- Born: Paul Robert Carrington Abram 21 July 1936 York, England
- Died: 28 September 2023 (aged 87)
- Education: Hymers College
- Alma mater: Keble College, Oxford
- Occupation: Anglican priest
- Years active: 1962–2006
- Title: Chaplain of the Chapel Royal of St Peter ad Vincula
- Spouse: Joanna Thompson (m. 1961)
- Children: 4
- Branch: Royal Army Chaplains' Department
- Service years: 1965–1989
- Rank: Assistant Chaplain-General
- Unit: 3rd Battalion, Parachute Regiment
- Awards: MVO (2007)

= Paul Robert Carrington Abram =

British Anglican priest

Paul Robert Carrington Abram (21 July 1936 – 28 September 2023) was a British Anglican priest whose forty-year ministry ranged from parachuting with Airborne troops as the British Army's celebrated "parachuting padre" to serving Elizabeth II as Chaplain and priest-in-charge of the Chapel Royal of St Peter ad Vincula in the Tower of London.
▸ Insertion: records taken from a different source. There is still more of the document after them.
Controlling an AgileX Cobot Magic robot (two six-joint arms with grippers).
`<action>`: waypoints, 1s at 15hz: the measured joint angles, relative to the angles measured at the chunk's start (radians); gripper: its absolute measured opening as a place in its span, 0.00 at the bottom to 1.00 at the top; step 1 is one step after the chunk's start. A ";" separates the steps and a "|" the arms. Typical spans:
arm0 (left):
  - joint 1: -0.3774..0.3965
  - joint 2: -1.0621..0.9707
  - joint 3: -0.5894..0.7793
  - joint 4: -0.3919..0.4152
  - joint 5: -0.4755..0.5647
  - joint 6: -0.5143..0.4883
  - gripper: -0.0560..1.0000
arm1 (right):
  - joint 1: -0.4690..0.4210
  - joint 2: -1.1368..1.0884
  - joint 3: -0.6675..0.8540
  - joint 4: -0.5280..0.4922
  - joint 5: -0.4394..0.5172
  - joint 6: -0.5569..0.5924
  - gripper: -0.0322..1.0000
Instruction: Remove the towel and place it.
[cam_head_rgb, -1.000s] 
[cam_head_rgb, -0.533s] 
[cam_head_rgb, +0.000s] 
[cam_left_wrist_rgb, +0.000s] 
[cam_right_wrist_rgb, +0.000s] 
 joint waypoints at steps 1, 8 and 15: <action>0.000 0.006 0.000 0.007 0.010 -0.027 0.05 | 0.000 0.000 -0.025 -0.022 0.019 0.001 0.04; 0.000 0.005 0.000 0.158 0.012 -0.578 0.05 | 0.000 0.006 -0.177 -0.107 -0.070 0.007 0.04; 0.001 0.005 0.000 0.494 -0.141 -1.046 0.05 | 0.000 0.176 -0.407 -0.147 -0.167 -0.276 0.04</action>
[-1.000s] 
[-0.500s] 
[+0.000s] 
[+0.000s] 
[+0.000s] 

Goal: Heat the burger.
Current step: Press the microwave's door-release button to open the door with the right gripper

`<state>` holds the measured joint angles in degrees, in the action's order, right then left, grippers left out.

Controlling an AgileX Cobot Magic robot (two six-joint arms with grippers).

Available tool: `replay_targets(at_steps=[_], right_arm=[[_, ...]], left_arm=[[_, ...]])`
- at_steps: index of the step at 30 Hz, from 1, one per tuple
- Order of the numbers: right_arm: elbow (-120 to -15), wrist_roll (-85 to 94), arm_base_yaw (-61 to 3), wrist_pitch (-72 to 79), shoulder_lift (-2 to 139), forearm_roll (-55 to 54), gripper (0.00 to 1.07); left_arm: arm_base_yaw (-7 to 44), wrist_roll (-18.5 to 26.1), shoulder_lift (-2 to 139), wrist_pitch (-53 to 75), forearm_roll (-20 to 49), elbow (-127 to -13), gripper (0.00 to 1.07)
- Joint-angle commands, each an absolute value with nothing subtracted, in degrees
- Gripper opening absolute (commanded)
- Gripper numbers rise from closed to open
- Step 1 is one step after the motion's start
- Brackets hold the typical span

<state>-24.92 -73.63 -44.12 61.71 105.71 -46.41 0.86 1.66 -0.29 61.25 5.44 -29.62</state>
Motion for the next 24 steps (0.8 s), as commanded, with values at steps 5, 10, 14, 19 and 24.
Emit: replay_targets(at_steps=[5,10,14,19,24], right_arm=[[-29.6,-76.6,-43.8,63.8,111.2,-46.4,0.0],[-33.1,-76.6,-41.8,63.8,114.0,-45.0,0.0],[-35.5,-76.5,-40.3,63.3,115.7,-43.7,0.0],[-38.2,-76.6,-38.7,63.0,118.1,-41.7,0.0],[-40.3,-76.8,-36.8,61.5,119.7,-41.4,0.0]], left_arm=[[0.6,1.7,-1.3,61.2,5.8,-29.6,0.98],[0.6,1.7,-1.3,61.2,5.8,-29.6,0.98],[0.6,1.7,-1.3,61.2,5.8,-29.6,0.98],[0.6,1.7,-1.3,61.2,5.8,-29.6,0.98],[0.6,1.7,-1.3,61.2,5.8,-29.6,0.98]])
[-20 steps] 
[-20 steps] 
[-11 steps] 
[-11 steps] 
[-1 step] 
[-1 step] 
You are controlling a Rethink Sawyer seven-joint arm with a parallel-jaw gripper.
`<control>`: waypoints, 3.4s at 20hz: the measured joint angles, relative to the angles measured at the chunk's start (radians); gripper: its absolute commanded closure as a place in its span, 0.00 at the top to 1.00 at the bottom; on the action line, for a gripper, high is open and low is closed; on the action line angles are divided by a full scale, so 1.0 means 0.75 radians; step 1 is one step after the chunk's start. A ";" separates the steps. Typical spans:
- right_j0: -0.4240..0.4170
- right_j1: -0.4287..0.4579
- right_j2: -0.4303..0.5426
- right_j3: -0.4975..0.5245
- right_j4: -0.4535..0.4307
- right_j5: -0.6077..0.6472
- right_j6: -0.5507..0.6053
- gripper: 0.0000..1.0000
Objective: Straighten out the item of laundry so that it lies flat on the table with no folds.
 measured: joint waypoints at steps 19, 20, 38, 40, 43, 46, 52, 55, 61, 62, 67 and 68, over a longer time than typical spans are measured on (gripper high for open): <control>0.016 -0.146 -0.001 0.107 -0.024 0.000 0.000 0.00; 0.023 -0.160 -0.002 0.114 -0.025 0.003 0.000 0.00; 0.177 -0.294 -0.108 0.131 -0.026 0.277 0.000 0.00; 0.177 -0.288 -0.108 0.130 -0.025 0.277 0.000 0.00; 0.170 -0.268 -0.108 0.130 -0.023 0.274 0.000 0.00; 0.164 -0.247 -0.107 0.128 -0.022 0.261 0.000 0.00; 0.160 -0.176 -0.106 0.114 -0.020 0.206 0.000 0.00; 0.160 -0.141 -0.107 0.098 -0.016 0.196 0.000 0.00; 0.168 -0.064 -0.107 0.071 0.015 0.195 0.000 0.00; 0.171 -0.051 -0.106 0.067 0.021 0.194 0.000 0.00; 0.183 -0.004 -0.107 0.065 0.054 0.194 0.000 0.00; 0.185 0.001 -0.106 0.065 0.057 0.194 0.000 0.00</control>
A preacher and pastor, he combined a field ministry with parish, maritime and royal chaplaincies, and in 2007 was appointed a Member of the Royal Victorian Order for personal services to the Sovereign.

==Early life and education==
Abram was born in York, the eldest of five children of the Revd Robert Abram, an Army chaplain, and his wife, Margaret. Wartime postings took the family to Egypt, Aldershot and Germany, giving him a peripatetic childhood. He first attended Hymers College, Hull, aged nine and, after further schooling abroad, returned there in 1954 to complete his A-levels, becoming head of Brandesburton House and an under-officer in the Combined Cadet Force.

Offered a place at Keble College, Oxford, he deferred to fulfil National Service with the East Yorkshire Regiment, commissioning as a lieutenant and qualifying as a military parachutist. He matriculated at Keble in 1957, reading Geography and Law, and completed his MA in 1960. Theological formation at Chichester Theological College followed; he was ordained deacon in 1962 and priest in 1963.

==Career==
Abram served his title post as Assistant Curate of Christ Church, Redcar (1962–65). In May 1965, he rejoined the Army as a Chaplain to the Forces, 4th Class, beginning a 24-year career with the Royal Army Chaplains' Department. Attached to 3 PARA from 1966, he accompanied the battalion to Australia, Libya, Malta and Cyprus, ultimately logging at least 78 parachute jumps and rising to Assistant Chaplain-General.

Leaving the Army in 1989, Abram became Vicar of Holy Trinity, Salcombe, Devon (1989–96). He spearheaded a long-standing appeal to provide the church with its first ring of bells. Concurrently, he was chaplain to the Mission to Seafarers (1989–2000) and its successor charity (2000–23), ministering to crews in South-West ports.

In 1996, Abram was appointed Chaplain of St Peter ad Vincula at HM Tower of London and Deputy Priest-in-Ordinary to the Queen, posts he held for a decade. He conducted services in the White Tower, advised the Yeoman Warders, and welcomed veterans and royal visitors alike until retiring in 2006.

==Personal life==
Abram married Joanna (“Jo”) Thompson at the Royal Hospital Chelsea in 1961; the couple had four daughters. After retiring he lived in Kimpton, Hampshire, and later Odiham, remaining active in Airborne Forces pilgrimages until ill-health intervened. He died of cardiac failure on 28 September 2023, aged 87.

==Honours==
- Member of the Royal Victorian Order (MVO), 2007 Birthday Honours, for personal services to the Sovereign.